The PartnerLink can then easily be created with NetBeans using the “Partner” view in the WSDL. The two WSDLs then looked like this:

 

Create the BPEL process

Add the PartnerLink

Now that the WSDL files of the asynchronous web services are ready, I create a new BPEL process. I then added the following PartnerLinks:

  • AsynchronousSampleClient from the SOA sample bundled with NetBeans
  • AsyncTestImplService created previously
  • AsyncTestResponseImplService create previously

Wire the request/response

Then I wired the request/response as follows. I relied on NetBeans variable creation for each <invoke> or <receive> activity. I therefore got the following variables:

  • ResponseIn
  • SayHelloIn
  • OperationAIn
  • OperationAOut

Assign the variables

For the purpose of this example I assign the variable between the message like follows. Note that this example make no sense from a business point of view.

 

Define the correlation set

A receive activity within the process should be assigned a correlation set. The BPEL engine is otherwise unable to match the request/response and resume the right process instance.

I defined a correlation set “correlation” which would use the property “correlationProp”.  A correlation property is a value that existing in different message and that can be used to match messages together. The property itself is a “symbolic” name for the value, and the corresponding element in each message is defined using so-called property aliases.
I then added two aliases, one in each WSDL file, and defined how “correlationProp” would map in the “sayHello” and “response” message respectively.

The process can then be built without warnings.

Deployment

The endpoint ports

The process defines 3 ports that can be changed according to your need. In this example the expected endpoints are:

The corresponding WSDL can be obtain by appending  “?wsdl” in the URL.

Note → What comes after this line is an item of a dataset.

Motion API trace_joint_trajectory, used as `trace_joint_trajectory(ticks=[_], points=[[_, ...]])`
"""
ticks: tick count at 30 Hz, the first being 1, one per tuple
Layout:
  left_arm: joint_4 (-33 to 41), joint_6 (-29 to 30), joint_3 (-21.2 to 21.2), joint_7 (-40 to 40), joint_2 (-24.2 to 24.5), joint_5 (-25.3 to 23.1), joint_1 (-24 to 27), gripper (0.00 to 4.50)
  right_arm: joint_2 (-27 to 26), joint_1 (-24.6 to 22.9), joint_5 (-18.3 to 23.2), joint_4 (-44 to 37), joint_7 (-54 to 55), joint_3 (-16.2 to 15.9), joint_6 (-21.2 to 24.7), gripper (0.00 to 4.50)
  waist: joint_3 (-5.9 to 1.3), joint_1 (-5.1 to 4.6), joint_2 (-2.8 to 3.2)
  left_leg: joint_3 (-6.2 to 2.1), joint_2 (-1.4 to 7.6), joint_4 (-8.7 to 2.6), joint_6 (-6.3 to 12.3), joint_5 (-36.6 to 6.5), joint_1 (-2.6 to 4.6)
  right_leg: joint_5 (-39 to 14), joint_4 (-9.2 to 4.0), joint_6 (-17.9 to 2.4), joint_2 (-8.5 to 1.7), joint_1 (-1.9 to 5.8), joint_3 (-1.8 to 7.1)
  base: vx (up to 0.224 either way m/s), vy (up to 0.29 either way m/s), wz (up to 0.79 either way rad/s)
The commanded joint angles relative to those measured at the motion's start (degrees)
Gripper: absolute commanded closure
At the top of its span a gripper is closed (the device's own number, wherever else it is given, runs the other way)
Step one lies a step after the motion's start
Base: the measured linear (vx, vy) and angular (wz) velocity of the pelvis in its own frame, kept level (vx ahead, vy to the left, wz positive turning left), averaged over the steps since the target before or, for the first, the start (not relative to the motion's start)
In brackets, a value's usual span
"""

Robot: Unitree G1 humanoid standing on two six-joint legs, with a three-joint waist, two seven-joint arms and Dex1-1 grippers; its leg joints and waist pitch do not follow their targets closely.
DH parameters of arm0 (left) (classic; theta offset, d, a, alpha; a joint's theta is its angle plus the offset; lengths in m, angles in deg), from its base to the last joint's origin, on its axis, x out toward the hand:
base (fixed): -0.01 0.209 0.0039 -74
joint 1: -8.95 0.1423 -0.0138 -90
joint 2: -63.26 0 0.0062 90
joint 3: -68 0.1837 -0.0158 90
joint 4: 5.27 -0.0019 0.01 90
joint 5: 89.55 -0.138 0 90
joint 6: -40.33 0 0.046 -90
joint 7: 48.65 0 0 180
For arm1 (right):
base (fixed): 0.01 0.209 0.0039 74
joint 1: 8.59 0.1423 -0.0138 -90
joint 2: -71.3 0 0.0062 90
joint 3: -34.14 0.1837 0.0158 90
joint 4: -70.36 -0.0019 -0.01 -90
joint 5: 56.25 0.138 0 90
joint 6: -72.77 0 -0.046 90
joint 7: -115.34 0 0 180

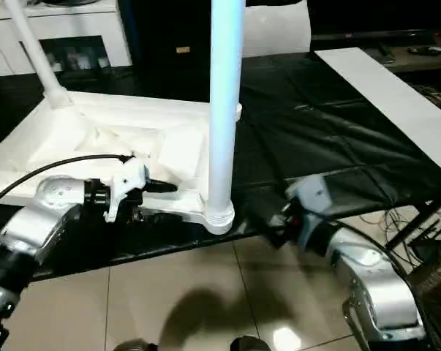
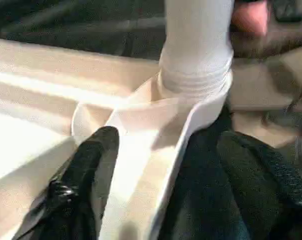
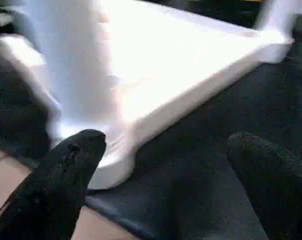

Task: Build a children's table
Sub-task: Rotate table base

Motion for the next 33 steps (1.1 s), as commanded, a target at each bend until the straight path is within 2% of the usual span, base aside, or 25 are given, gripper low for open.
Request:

Note that the address for the asynchronous callback is not passed as parameter from the BPEL process, but should be hard-coded in the web service implementation. It would however be very easy to pass the callback address as an extra parameter so that the asynchronous web service is entirely decoupled of the BPEL process.

Build

Rebuild the process to take the latest change in the port URL.

Create the composite application (CA)

The BPEL process cannot be deployed as-is. You will need to embed the BPEL process into a composite application, which is a deployable unit. This is very easy to do:

  1. Create a new project of type composite application.
  2. Drag and drop the BPEL project onto the Service Assembly
  3. Rebuild the composite application

All that is necessary will be created automatically during the build. After the build is complete, NetBeans will refresh the Service Assembly and it looks then like this:

Deploy

Go in the Glassfish console and deploy the service assembly produced in the previous step.

Import WSDL in SoapUI

Start SoapUI and import the 3 WSDL.

Mock the asynchronous web service

Now that the 3 WSDL have been imported, we will create a mock for the asynchronous web service.  This way we can verify if the BPEL process call the asynchronous web service correctly and we can send the callback response manually.

Select the WSDL “AsyncTestImplPortBinding”,  and right-click “Generate Mock Service”. Make sure to use

  • path = /AsyncTestImplService/AsyncTestImpl?*
  • port = 8888

So that it matches the port that the BPEL process will use.

Make sure to start the Mock, in which case SaopUI displays “running on port 8888” at the top-right of the Mock window. The project looks like this:

Test

1 – Invoke BPEL process

Send the following SOAP message to the BPEL process (located at http://localhost:18182/AsynchronousSampleClient):

<soapenv:Envelope xmlns:soapenv="http://schemas.xmlsoap.org/soap/envelope/"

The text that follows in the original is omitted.